© Josef Koudelka (Portugal, 1976)
Viseu, fim da manhã e entardenoitecer de 1 de Outubro de 2008
1
Era de manhã
um cálice de aguardente que fez e um figo que passou,
artesão de frutos que destila e embalsama.
Homem da cama erguido antes das galinhas,
descido à adega a confirmar o sono perfumado das maçãs
e do cavalo e da vaca.
De lado, como se céu não houvera, instaura-se
o azulejo da alba: repetido espanto,
contadora luminotecnia de quanto falta
para morrer, para ter nascido.
Na cozinha negra, em cima, bule já a mulher:
um ser de fumo que o fogo domina.
Esta é uma história de amor e conjunta solidão
portuguesa.
2
Entre árvores somos
um homem como elas antigo e rumoroso
– ou um cavalo que delas pasta a sombra feita erva verde
– ou alguma criança que nelas lê o último código:
que como elas arderá,
a criança,
em cavalo primeiro,
em antigo homem último
depois.
3
E quanta falta de morrer
e quanta de ter nascido.
4
Sem mulher embora, vivi já no campo,
onde integrei os venenos benignos da terra:
o azeite que mais ilumina quão mais negro,
os laranjais estabelecendo ourivesarias,
o paganismo dos magros cães que o vento açula,
os magros ribeiros engordando o tomate e o gado,
a cegueira táctil dos pinheiros pejados de larvas,
as minhas botas de cavador que nunca cavou.

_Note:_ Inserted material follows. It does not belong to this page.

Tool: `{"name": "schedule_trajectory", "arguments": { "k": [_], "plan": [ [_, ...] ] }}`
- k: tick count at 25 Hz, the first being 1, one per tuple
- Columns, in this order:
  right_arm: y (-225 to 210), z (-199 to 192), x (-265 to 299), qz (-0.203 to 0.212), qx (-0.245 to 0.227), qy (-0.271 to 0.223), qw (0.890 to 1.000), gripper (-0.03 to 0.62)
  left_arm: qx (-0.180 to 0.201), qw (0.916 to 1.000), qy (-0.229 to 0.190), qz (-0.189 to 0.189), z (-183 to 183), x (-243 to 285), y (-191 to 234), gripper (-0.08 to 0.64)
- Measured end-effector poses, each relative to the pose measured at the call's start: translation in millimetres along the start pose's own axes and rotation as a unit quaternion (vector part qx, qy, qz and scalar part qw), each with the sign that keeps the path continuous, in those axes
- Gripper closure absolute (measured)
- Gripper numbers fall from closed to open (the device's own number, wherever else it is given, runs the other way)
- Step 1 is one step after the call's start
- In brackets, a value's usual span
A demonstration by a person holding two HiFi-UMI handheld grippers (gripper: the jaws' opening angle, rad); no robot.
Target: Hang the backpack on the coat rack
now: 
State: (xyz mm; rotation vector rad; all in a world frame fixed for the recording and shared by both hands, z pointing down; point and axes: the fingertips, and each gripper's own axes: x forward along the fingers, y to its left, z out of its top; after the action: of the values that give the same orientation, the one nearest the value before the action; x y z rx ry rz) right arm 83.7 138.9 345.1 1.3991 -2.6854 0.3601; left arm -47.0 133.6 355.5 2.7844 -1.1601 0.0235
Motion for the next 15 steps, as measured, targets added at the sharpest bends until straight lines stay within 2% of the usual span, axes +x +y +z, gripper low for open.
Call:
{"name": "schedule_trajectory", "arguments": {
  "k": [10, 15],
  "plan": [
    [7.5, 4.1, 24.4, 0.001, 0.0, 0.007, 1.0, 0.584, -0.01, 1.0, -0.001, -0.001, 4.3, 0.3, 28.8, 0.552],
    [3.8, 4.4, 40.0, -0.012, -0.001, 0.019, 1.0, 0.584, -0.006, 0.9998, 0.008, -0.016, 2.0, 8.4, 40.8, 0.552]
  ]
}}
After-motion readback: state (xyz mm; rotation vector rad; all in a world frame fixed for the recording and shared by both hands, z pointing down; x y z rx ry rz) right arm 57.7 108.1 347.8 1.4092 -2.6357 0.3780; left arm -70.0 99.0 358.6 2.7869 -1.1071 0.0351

E as noites iguais ao azeite, mais claras quão mais negras.
5
O local de enco(u)tro
é o amor.
6
Como a floração de pepitas de sal na boca:
clarões de lucidez,
gustativa afinal.
7
Estou sentado a uma mesa de ferro
sobre pedras assente.
Levanto-me, vejo um gato,
remexo as folhas do outono com as mãos
de baixo: as que fechei em botas,
como no ferro me fecho,
sentado.
8
(Pai:)
à chegada do estio de 1978
(abstracção de abstracção: ano e verão: e ter pai),
fomos felizes uma noite
ceando sem pressa.
No pátio ardia de sã febre
a mocidade do pessegueiro.
Não voltaremos trinta anos, nem um ao outro.
9
Era numa aldeia da Beira Alta, tinha-se casado a minha Irmã.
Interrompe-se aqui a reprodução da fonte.